The project, started during the Reagan administration and continued under President Bush, is called the Light Water Reactor (LWR) program. Now fully funded for fiscal 1994 at $57.8 million, its roots grew from the utility industry's efforts to overcome the severe blow delivered to its nuclear sector by the nuclear power plant accident at Three Mile Island, Pa., on March 28, 1979.
The utility industry is squarely behind this effort to design a second generation of nuclear power plants. The industry has joined with plant manufacturers General Electric, Westinghouse Electric, and ABB Combustion Engineering to pay half of the development cost. The United States Department of Energy is paying the other half, although some DOE funds will be returned if new plants are built.
``We certainly support keeping open an option that has commercial potential,'' says a White House spokeswoman. This spokeswoman, who calls the LWR program a ``prudent approach,'' continues: ``Our energy policy has a lot of competing factors in it. Our emphasis is on increased efficiency and alternative energy sources. But we are also adhering to our own campaign pledge, no increased reliance on nuclear power.''
But what might the ``no increased reliance'' policy mean in practice? DOE projects that, by the year 2010, the US will need to have built the equivalent of 130 new 1,000-megawatt power plants, burning coal, oil, gas, and nuclear fuel.
Some 48 of these 130 plants will replace aging plants, but the other 82 will add to present capacity as the economy and demand for electricity grow. If reliance on nuclear power is held at its present 22 percent of all electricity generated, some new nuclear power plants will have to be built - even with strong conservation measures.
Many energy experts, including advocates of nuclear power, also point out that the current use of nuclear power has come about because coal-burning plants foul the air, overreliance on oil is dangerous because so much of it is imported, and gas supplies can fluctuate greatly in cold weather when heating needs rise. Pledge to cut greenhouse gases
Scott Peters, a spokesman for the US Council for Energy Awareness, a pro-nuclear group, says Clinton could have one other plausible reason for supporting the LWR program. Nuclear plants do not emit climate-warming gases into the atmosphere because they do not burn fossil fuels. Clinton has pledged to reduce such emissions in the US to the 1990 level by the year 2000 and plans a major statement on the topic by early October.
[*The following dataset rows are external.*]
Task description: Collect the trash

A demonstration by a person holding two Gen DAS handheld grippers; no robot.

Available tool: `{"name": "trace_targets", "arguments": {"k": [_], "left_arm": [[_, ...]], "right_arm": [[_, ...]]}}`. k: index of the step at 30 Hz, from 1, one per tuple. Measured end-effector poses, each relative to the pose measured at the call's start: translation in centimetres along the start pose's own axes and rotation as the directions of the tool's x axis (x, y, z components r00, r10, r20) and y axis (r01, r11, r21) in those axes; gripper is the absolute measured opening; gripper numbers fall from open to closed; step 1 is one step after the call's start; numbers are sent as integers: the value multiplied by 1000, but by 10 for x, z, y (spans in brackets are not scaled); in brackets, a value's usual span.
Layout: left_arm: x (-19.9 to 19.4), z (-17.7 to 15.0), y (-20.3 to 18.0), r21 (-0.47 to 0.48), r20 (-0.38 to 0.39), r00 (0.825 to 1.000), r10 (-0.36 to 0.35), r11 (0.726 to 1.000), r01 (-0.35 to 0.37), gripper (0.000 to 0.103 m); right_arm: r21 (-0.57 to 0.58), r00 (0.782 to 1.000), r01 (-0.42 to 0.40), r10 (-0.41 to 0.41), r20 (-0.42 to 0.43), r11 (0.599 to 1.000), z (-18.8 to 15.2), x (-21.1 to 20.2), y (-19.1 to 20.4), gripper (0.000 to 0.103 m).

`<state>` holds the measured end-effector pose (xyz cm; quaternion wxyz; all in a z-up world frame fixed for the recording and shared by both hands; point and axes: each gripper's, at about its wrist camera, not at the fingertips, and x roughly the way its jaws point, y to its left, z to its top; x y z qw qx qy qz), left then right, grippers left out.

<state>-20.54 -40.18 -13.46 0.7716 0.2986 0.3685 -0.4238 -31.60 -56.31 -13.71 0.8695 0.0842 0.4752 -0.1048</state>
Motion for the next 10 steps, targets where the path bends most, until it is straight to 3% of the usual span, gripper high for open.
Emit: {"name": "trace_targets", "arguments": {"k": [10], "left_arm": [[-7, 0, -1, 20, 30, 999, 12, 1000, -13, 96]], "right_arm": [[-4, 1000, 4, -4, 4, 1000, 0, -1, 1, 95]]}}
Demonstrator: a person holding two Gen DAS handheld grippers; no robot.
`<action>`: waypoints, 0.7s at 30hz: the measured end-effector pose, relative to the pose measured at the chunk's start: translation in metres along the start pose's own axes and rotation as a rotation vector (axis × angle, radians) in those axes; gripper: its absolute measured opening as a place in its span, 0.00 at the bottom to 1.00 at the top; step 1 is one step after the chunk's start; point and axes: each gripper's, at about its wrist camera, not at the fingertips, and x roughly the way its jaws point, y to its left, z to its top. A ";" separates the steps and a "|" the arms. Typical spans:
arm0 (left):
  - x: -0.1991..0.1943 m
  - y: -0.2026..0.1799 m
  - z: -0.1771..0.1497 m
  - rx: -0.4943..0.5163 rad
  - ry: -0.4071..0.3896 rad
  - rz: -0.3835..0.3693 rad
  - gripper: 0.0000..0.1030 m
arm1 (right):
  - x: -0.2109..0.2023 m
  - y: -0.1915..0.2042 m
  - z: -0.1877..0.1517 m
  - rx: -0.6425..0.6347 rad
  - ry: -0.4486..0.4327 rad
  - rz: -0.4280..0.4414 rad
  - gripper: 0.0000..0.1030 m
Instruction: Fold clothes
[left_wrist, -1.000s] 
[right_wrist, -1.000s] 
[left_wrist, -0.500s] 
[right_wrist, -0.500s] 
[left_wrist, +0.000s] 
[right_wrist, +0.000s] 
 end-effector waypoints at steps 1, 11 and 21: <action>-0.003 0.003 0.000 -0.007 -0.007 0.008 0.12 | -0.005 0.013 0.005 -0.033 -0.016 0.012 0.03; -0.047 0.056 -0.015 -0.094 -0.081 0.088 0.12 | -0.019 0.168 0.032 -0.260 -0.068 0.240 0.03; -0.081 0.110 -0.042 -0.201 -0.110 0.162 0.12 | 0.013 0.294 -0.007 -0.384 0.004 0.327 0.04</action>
E.C. Brolin, acting director of DOE's Office of Nuclear Energy and one of the government's top experts in the field, says: ``The only place I've seen discussion of the move toward a new generation of nuclear power plants is in the trade press. It deserves discussion.''
A congressional staff member closely involved in energy legislation says that it appears funding for the LWR program will remain intact as the Appropriations Committees finish their work on energy matters in the next few weeks.
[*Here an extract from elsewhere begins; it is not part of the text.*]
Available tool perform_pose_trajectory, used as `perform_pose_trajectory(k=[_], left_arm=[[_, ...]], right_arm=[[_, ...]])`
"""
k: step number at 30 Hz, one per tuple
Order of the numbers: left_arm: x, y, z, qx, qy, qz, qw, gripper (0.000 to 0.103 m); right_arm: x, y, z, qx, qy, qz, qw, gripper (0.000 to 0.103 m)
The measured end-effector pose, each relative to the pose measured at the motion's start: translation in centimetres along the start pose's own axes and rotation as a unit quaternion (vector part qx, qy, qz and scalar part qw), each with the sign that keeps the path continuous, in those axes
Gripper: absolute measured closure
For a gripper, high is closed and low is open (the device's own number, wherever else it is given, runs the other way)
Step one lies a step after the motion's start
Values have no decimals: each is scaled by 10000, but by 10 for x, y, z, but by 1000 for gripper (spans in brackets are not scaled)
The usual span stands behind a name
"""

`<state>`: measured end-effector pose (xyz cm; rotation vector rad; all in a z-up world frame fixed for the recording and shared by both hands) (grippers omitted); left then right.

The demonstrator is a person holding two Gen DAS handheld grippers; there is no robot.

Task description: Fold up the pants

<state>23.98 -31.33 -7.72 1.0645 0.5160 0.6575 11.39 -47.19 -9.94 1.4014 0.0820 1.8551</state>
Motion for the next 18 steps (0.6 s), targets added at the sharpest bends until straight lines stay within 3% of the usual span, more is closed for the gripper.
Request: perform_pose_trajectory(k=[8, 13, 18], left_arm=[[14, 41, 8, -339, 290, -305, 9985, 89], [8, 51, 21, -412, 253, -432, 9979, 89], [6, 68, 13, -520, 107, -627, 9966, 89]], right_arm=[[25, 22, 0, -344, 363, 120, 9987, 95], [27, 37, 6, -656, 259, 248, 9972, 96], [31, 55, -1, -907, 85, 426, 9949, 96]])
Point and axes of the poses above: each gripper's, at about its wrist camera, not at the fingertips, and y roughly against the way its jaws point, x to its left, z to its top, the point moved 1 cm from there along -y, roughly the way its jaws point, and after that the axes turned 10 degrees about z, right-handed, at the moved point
This source also says: ``Clinton appears kind of agnostic about nuclear power, not really [opposed]. And [Energy Secretary Hazel] O'Leary likes nuclear power. She also likes conservation and efficiency a lot.''
Ms. O'Leary has said, however, that the problem of where to store LWR waste fuel must be worked out before utilities will order a new generation of nuclear plants. The so-far-unsuccessful attempt to find permanent storage for spent fuel is itself a long and highly complicated story, but DOE is actively pursuing solutions.
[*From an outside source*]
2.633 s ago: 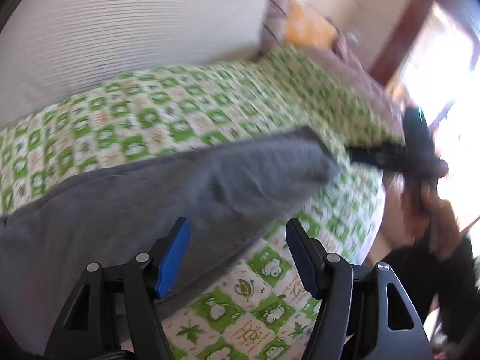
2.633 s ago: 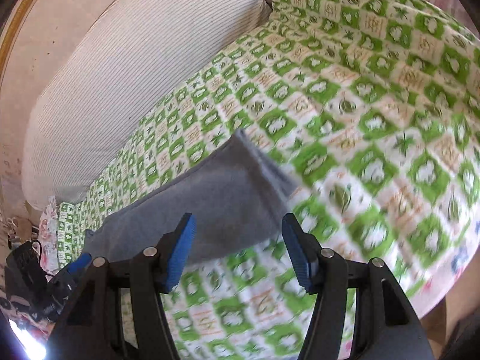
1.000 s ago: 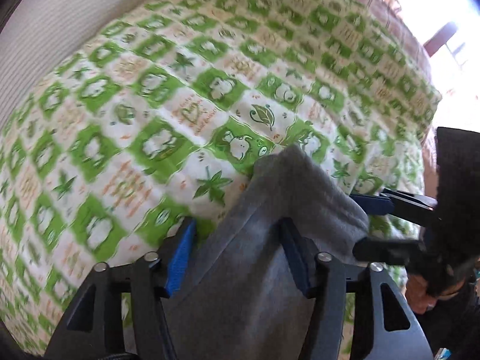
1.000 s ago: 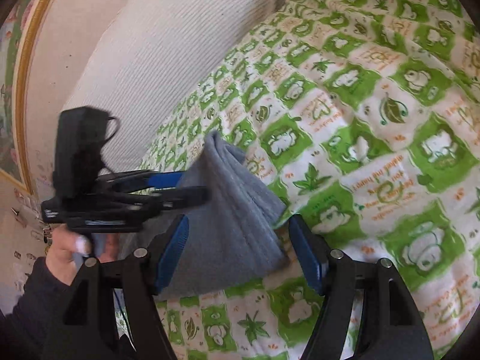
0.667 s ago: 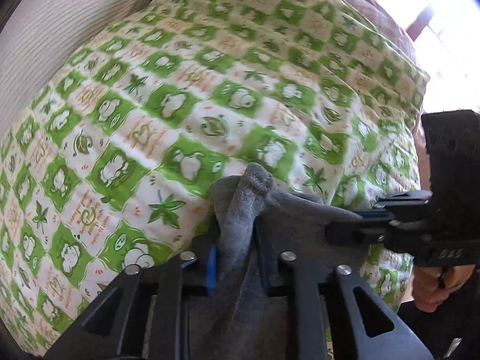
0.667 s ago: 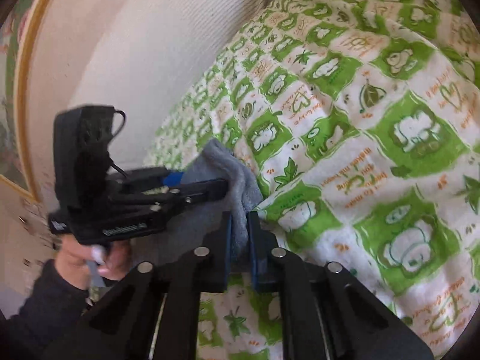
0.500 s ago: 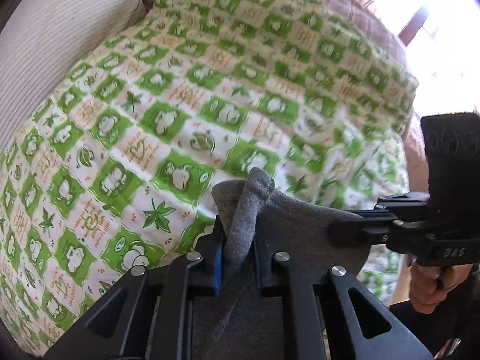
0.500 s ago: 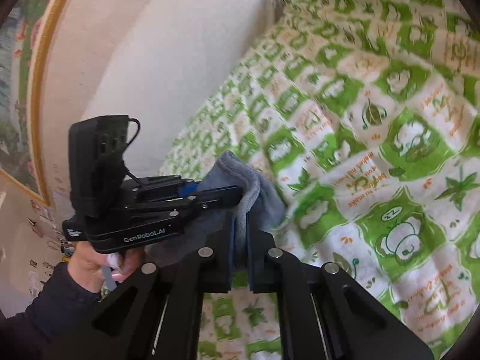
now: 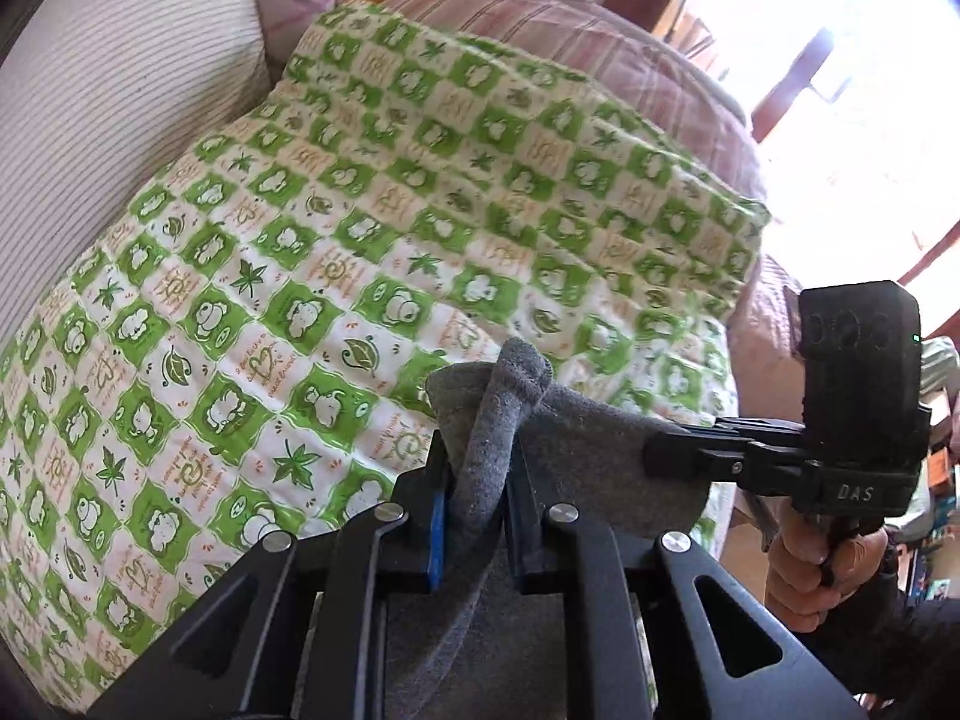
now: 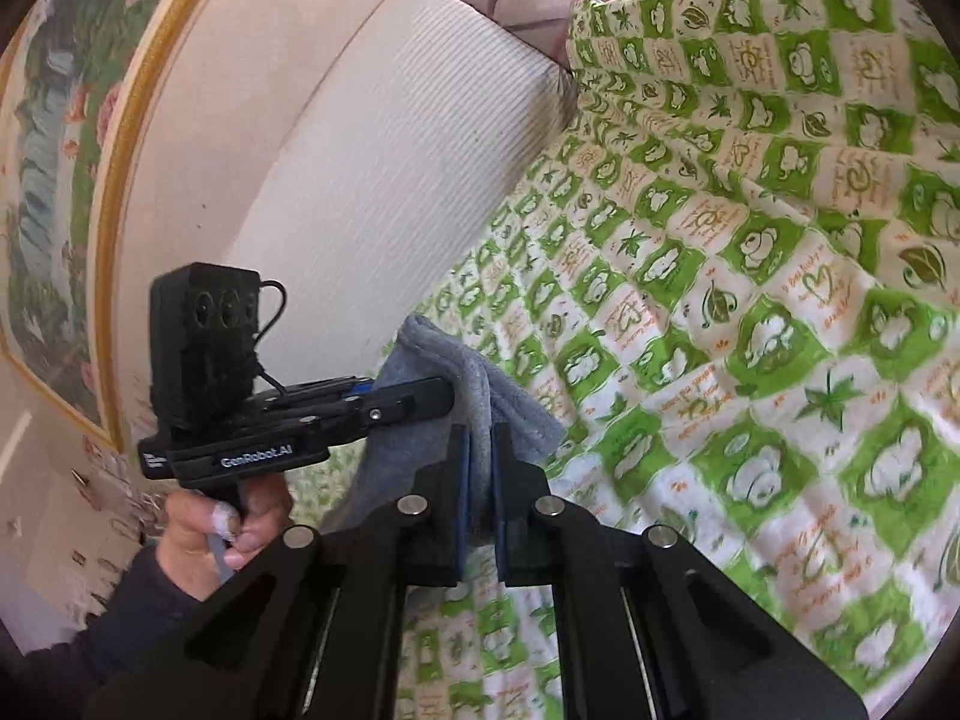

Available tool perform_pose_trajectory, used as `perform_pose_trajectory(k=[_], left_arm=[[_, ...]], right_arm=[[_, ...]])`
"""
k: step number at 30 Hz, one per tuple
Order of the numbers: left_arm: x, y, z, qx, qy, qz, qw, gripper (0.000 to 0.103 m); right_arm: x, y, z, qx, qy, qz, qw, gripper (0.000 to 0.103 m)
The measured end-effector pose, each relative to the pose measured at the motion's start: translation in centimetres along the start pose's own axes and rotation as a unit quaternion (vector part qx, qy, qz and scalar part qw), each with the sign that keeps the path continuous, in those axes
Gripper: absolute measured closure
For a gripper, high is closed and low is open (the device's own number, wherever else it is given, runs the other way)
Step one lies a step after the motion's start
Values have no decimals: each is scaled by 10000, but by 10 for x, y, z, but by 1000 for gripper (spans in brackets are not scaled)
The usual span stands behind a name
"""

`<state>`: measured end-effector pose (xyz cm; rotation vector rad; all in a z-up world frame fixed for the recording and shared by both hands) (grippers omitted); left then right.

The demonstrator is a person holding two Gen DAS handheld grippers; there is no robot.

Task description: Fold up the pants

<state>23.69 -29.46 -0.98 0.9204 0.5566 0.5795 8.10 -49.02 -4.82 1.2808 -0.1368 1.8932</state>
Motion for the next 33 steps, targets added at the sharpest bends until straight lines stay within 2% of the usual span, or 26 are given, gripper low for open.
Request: perform_pose_trajectory(k=[9, 14, 17, 18, 20, 21, 22, 24, 30, 31, 32, 33], left_arm=[[22, 74, -24, -687, 158, -501, 9963, 89], [37, 112, -43, -1037, 148, -652, 9924, 89], [42, 126, -51, -1181, 180, -667, 9906, 89], [45, 129, -52, -1216, 204, -686, 9900, 89], [50, 138, -55, -1306, 269, -741, 9883, 89], [53, 143, -57, -1358, 294, -774, 9873, 89], [55, 149, -59, -1415, 290, -795, 9863, 89], [57, 157, -63, -1488, 251, -847, 9849, 89], [62, 182, -86, -1701, 102, -990, 9804, 89], [65, 184, -90, -1712, 115, -974, 9803, 89], [69, 187, -97, -1724, 157, -930, 9805, 89], [74, 189, -103, -1730, 194, -874, 9809, 89]], right_arm=[[45, -11, -4, 228, 305, 205, 9991, 96], [80, -24, -9, 288, 762, 247, 9964, 96], [92, -30, -10, 344, 906, 383, 9946, 90], [94, -31, -10, 317, 909, 439, 9944, 86], [97, -34, -11, 292, 868, 496, 9946, 49], [97, -34, -11, 276, 826, 505, 9949, 12], [98, -33, -13, 175, 800, 590, 9949, 0], [104, -29, -18, 185, 852, 858, 9925, 0], [116, -66, -29, 900, 990, 866, 9872, 0], [123, -73, -32, 975, 1092, 945, 9847, 6], [130, -76, -34, 1009, 1219, 1027, 9820, 17], [139, -78, -38, 1082, 1364, 1065, 9790, 52]])
Point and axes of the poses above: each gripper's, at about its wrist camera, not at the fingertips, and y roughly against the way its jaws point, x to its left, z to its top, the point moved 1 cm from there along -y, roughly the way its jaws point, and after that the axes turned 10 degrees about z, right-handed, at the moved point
Before joining the Clinton Cabinet, O'Leary was executive vice-president of Northern States Power in Minnesota - a utility that has had problems storing its spent nuclear fuel.
The nuclear power industry, and many top scientists, say that the highly complex spent-fuel storage question can be solved, while others, especially environmentalists, disagree. Industry tries to package plants
Also of fundamental importance, the Nuclear Regulatory Commission, under a 1992 law, is working toward pre-approving plant designs, which include modular construction for economy. This means a utility could get an operation permit for the plant as soon as it buys the design. The idea is to have a ``done'' package, immune to legal delays, that can be sold to investors - now highly skeptical of the history of nuclear power.
Will the public accept new nuclear power plants? No one knows for sure, but the industry and DOE are also working quietly on a major public information program that reaches all the way to how to select and ``sell'' specific sites.
Dan Becker, director of the Sierra Club's energy and global-warming program, says that nuclear power has four potential problems ``that other forms of energy production do not have - highly radioactive wastes, enormous costs, nuclear proliferation, and accidents.''
These points are, of course, hotly disputed by the nuclear industry. Congress over the years has passed a large body of laws regulating the industry in all of these areas, and two federal agencies - the Nuclear Regulatory Commission and DOE - work closely with the industry to see that the laws, and related regulations, are complied with.
The new generation of nuclear plants are claimed to increase safety, depending on the models, by a factor ranging from 10 to 100 over the current first-generation plants.